All these changes will demand more of you as business (and nonprofit and educational) originators and receivers of payments to figure out how to reposition you own institution's transactions. I'm in no position to provide an answer to all of you or even to one of you.
ACH services grow, too
Meanwhile, remember that growing debit card [usage]? For ACH, it's much the same type of story. Starting again at the beginning of the century, and going in three-year-intervals over the decade, you can see the trend clearly. In the year 2000, there were just over 6 billion ACH transactions, then almost 10 billion, then more than 14½ billion, then just over 19 billion.
It's easy to see why this is happening.
ACH is a fast, easy, and secure way to move payments of all kinds. It can help you manage cash flow, at low cost. ACH is also data rich. It not only provides a means for exchanging value, it can also include information related to the payment. This information can be used to drive efficiencies in areas like the accounts payable or receivable functions that support payments in your organization. And the Fed is working to make that better. We're innovating, working on speed and reach of our payments, retooling our systems with modern technology. Better, faster, more efficient, farther reach—that's the bottom line.

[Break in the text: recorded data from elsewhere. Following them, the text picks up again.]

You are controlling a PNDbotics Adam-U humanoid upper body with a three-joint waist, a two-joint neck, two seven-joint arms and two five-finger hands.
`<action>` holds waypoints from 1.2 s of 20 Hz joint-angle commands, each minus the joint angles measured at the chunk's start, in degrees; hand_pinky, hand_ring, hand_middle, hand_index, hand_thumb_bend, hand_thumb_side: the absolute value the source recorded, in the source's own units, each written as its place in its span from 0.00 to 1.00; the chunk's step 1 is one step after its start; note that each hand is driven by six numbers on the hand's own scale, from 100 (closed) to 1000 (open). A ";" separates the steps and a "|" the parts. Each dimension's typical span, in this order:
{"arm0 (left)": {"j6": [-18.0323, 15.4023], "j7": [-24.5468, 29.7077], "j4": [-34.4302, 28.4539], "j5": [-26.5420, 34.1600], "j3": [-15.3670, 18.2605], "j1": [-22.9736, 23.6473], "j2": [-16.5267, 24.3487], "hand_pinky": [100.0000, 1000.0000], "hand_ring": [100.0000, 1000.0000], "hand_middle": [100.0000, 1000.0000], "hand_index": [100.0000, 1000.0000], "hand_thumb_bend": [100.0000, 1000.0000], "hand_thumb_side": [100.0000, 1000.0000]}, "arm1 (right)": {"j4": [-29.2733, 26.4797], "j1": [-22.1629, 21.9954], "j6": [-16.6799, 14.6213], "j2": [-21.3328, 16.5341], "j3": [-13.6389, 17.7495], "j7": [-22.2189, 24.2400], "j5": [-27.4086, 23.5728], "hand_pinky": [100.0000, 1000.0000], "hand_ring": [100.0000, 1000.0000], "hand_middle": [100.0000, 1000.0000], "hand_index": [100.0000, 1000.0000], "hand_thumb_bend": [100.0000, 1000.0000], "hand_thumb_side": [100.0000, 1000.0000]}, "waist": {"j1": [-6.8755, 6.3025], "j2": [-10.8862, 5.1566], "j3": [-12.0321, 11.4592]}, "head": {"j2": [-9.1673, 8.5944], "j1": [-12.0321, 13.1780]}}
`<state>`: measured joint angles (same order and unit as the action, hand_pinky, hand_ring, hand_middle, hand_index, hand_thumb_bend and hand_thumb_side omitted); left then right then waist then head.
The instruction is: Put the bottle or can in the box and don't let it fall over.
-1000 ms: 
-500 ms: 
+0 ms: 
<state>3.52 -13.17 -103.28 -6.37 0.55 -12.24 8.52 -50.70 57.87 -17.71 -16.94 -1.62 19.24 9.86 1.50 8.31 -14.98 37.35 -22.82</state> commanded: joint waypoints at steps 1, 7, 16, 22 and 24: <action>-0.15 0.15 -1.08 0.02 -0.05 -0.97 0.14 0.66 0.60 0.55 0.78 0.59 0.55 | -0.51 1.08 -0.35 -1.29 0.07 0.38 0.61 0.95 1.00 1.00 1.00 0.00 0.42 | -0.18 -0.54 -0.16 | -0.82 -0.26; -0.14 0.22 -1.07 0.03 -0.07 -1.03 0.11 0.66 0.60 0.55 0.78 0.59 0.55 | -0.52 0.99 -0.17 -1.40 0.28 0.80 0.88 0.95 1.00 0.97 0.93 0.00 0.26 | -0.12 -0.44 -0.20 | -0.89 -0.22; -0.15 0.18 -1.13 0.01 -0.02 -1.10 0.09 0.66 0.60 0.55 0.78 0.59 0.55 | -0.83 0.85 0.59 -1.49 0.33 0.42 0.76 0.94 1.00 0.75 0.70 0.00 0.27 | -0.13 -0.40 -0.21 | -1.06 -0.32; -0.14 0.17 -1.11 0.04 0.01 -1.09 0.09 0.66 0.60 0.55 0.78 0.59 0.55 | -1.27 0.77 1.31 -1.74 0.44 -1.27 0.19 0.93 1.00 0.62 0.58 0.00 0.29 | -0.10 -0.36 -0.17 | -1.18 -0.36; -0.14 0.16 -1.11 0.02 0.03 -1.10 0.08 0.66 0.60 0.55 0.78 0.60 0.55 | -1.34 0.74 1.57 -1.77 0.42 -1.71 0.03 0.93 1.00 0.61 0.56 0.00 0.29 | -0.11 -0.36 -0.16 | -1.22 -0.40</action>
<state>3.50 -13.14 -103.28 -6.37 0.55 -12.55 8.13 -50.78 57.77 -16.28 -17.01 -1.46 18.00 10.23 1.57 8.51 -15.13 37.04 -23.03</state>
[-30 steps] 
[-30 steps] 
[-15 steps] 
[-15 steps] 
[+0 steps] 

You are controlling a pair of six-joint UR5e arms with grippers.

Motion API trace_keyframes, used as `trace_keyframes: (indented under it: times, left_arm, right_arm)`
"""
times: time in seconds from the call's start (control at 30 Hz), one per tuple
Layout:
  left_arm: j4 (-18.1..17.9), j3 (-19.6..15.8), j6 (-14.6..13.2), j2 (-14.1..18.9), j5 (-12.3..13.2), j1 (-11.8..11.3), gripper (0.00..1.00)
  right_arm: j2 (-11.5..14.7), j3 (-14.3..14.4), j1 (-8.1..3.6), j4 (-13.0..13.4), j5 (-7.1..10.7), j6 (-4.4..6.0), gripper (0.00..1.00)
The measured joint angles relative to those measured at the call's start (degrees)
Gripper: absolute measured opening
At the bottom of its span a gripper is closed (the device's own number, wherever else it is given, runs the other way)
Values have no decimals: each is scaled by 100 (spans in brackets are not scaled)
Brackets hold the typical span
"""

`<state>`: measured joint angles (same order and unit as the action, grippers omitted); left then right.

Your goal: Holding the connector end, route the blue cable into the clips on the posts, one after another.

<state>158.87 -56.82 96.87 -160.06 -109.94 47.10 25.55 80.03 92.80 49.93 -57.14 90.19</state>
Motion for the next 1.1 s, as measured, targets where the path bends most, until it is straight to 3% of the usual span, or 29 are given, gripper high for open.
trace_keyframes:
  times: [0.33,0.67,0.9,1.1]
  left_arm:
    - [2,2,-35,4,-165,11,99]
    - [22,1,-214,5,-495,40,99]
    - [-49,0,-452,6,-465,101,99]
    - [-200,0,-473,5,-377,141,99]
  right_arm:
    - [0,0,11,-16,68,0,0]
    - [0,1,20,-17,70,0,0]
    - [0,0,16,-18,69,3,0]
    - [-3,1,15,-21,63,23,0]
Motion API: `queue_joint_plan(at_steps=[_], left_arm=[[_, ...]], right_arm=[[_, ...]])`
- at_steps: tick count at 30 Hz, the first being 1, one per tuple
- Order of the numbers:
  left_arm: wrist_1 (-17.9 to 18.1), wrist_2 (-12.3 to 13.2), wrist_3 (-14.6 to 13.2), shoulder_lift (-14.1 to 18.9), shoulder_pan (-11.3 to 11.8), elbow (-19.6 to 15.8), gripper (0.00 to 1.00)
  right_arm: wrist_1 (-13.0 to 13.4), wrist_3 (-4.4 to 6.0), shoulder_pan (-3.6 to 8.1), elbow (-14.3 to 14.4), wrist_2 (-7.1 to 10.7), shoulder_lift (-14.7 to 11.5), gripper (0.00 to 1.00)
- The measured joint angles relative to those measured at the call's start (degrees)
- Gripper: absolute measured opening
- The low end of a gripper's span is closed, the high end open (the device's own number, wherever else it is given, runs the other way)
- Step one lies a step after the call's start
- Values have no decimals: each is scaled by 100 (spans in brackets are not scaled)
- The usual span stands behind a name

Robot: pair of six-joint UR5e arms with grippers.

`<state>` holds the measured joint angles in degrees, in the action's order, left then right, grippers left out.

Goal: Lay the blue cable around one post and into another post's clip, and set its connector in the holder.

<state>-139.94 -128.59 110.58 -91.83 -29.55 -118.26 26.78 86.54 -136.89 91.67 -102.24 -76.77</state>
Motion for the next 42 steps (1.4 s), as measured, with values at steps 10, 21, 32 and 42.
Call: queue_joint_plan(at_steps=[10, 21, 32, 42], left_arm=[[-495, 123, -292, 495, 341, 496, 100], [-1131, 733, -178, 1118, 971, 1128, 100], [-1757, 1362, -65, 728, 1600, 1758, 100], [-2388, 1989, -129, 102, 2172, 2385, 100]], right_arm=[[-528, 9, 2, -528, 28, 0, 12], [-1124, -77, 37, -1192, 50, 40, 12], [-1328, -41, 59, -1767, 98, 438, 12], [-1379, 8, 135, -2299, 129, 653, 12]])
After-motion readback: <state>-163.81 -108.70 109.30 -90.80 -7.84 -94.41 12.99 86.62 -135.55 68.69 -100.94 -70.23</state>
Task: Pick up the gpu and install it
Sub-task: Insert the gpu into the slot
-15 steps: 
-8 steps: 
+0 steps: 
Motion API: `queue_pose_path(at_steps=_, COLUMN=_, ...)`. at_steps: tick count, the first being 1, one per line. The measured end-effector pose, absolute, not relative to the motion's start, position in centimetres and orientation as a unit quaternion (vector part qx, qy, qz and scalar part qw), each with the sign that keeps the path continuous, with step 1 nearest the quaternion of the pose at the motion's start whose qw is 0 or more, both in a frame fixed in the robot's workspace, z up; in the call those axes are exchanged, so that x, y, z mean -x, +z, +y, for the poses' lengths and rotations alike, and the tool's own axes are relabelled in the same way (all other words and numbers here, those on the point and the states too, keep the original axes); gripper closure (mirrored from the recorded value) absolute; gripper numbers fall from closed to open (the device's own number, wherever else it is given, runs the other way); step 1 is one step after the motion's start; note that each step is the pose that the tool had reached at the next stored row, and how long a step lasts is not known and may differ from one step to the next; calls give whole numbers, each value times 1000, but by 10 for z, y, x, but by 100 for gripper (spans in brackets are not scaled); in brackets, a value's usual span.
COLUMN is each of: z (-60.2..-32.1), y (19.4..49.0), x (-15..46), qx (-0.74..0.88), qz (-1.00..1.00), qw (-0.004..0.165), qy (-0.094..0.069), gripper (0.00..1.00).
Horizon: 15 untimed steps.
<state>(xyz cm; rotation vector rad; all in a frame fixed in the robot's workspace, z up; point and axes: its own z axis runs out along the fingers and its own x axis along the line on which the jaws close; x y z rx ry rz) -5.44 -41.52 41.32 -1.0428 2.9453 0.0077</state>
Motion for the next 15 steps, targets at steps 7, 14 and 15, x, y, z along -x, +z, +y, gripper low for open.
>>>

Conclusion (and why you should care)
In closing, I hope I've shed a little light on an aspect of our economy that has been working very well for a long time, and why that's been so. I also have some action steps for you and your business.
First, now is the time for you to develop a future vision about how you make payments. What are your needs here? What works for you and your business? I'm guessing they're the same things the Fed wants: better, faster, more efficient, less fraud, farther reach.
Second, work with your financial institutions to let them know what you need from a payments perspective. Would you benefit from faster, maybe even intraday settlement of transactions, or does early notification of what is settling when meet your needs? Do you prefer to push credit payments from your account to the receivers or are you supportive of having trading partners push debits to you? There are no right or wrong answers here, and different circumstances may cause you to employ multiple approaches. The message is simply to think about how the payments system can help you achieve your goals and to work with your payment provider.
We at the Fed will work with financial institutions and other players to improve the system in ways that will meet your needs. With more payments being moved electronically, consider the impact to you and your business if you could not clear payments for a week. The Fed stands ready to carry out our broad public service role, but it's through your dialogue with your financial institutions that we at the Fed connect with you as a consumer or a business executive.